Pettus v. Casey

358 S.W.2d 41, 1962 Mo. LEXIS 682
CourtSupreme Court of Missouri
DecidedJune 11, 1962
Docket48739
StatusPublished
Cited by9 cases

This text of 358 S.W.2d 41 (Pettus v. Casey) is published on Counsel Stack Legal Research, covering Supreme Court of Missouri primary law. Counsel Stack provides free access to over 12 million legal documents including statutes, case law, regulations, and constitutions.

Bluebook
Pettus v. Casey, 358 S.W.2d 41, 1962 Mo. LEXIS 682 (Mo. 1962).

Opinion

STORCKMAN, Judge.

The plaintiff obtained a verdict and judgment of $25,000 for personal injuries alleged to have been received as the result of a collision of motor vehicles. The defendant’s motion for new trial was sustained and the plaintiff appealed.

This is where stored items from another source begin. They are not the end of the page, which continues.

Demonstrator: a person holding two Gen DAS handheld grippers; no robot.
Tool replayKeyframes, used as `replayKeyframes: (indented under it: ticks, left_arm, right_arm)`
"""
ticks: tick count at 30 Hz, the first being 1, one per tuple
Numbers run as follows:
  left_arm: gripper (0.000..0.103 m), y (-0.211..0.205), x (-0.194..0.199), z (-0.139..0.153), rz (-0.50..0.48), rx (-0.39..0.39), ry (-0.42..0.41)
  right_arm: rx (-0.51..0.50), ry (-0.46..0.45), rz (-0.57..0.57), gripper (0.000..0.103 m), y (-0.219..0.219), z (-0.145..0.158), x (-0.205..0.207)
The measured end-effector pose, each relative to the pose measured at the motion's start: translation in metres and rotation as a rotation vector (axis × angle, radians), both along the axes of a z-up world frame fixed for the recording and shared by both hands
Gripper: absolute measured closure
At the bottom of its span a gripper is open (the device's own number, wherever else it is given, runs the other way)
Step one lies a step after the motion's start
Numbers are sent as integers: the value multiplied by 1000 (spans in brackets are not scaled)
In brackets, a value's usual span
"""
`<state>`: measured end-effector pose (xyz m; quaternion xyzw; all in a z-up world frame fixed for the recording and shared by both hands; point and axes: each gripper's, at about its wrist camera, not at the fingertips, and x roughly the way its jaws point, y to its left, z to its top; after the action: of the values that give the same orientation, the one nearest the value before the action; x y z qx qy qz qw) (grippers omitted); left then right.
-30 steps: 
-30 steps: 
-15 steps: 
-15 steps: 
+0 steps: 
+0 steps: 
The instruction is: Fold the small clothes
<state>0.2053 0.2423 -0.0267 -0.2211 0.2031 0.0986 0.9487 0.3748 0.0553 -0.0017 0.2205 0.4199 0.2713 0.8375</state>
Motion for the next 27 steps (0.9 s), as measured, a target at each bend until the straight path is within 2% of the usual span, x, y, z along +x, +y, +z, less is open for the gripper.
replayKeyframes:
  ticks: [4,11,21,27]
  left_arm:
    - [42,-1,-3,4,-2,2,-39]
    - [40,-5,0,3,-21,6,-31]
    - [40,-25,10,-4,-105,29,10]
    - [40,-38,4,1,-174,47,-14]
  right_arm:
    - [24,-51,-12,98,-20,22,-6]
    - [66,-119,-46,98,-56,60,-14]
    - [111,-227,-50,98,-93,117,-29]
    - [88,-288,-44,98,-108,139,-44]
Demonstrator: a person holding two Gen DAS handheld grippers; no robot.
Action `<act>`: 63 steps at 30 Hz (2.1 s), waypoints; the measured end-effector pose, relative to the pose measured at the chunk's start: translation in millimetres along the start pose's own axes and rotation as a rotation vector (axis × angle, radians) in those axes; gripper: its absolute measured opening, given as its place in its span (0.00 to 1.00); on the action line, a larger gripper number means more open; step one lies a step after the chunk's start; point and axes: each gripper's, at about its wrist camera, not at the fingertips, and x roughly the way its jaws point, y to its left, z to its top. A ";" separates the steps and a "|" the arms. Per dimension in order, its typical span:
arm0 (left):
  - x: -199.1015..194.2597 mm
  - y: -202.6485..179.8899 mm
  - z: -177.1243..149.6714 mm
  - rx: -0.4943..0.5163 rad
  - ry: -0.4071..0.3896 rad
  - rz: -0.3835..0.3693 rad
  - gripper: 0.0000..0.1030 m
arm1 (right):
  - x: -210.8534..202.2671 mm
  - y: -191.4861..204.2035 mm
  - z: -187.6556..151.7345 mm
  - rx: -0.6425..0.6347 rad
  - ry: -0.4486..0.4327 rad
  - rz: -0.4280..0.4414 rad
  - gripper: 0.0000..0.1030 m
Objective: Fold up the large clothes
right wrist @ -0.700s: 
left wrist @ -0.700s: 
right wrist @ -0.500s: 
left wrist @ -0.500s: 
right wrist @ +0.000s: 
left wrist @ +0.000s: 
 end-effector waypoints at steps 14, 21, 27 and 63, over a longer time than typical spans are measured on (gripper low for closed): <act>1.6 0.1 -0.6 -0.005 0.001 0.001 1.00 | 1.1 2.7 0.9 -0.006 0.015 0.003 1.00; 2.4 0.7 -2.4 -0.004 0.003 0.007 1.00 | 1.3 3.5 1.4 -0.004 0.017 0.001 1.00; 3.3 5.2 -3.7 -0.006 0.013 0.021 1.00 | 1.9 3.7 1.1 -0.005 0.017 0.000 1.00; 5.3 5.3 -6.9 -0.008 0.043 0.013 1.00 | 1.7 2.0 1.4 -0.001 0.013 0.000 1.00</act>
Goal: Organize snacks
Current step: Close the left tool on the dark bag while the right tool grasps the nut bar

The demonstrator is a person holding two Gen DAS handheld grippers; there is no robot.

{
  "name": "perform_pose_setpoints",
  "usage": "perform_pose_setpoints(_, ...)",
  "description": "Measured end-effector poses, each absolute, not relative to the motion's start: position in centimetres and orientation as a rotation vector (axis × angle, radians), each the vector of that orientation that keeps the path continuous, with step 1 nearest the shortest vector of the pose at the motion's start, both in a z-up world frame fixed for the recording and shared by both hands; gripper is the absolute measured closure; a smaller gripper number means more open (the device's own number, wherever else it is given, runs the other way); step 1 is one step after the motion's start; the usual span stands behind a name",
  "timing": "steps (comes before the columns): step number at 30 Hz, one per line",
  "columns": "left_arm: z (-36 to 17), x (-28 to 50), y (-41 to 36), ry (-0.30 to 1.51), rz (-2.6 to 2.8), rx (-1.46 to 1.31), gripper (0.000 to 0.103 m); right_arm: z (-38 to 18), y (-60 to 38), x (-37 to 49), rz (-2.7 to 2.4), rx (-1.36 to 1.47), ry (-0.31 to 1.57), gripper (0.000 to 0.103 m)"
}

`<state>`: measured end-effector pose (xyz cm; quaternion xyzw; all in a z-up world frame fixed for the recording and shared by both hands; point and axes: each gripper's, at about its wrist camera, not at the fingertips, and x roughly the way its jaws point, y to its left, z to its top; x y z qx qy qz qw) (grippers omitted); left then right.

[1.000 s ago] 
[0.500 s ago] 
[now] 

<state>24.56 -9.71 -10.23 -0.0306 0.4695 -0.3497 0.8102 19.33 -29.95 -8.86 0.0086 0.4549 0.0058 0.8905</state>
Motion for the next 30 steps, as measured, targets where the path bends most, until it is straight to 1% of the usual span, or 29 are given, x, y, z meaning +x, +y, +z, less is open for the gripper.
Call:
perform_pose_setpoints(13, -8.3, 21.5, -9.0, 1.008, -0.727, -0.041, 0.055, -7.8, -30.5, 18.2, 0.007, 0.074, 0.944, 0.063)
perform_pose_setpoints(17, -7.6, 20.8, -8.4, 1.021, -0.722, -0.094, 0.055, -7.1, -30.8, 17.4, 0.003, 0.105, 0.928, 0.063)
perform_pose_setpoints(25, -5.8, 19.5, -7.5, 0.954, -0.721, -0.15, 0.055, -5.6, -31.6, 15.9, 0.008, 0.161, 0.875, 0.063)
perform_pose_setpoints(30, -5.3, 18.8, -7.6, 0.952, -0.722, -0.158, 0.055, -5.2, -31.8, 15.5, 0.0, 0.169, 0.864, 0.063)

In ruling the motion for new trial, the trial court failed to specify of record the grounds upon which the new trial was granted. S.Ct.Rule 83.06(b), V.A.M.R. Nevertheless, the appellant did not serve on the respondent the statement provided by the rule which would have required the respondent to file the first brief and to assume from the beginning the burden of supporting the trial court’s action. The rule provides that such statement shall be served “on or before the time required for filing the transcript on appeal.” Instead, the appellant filed the original brief which was devoted to establishing the procedures which are plainly provided by the supreme court rule. The respondent in his brief specified two instances in which he claimed the trial court erred in admitting evidence over his objection. The appellant then filed the reply brief. The appellant’s failure to file the statement provided by the rule resulted in his filing an unnecessary brief. It deprived the defendant of his right to file the reply brief. The court is in effect deprived of the benefit of any reply brief. In the circumstances of this case, however, we are not called upon to decide what, if any, effect such failure has upon the burden imposed by the rule and we do not do so. We mention the matter as a caveat that the rule should be followed for the benefit of all concerned.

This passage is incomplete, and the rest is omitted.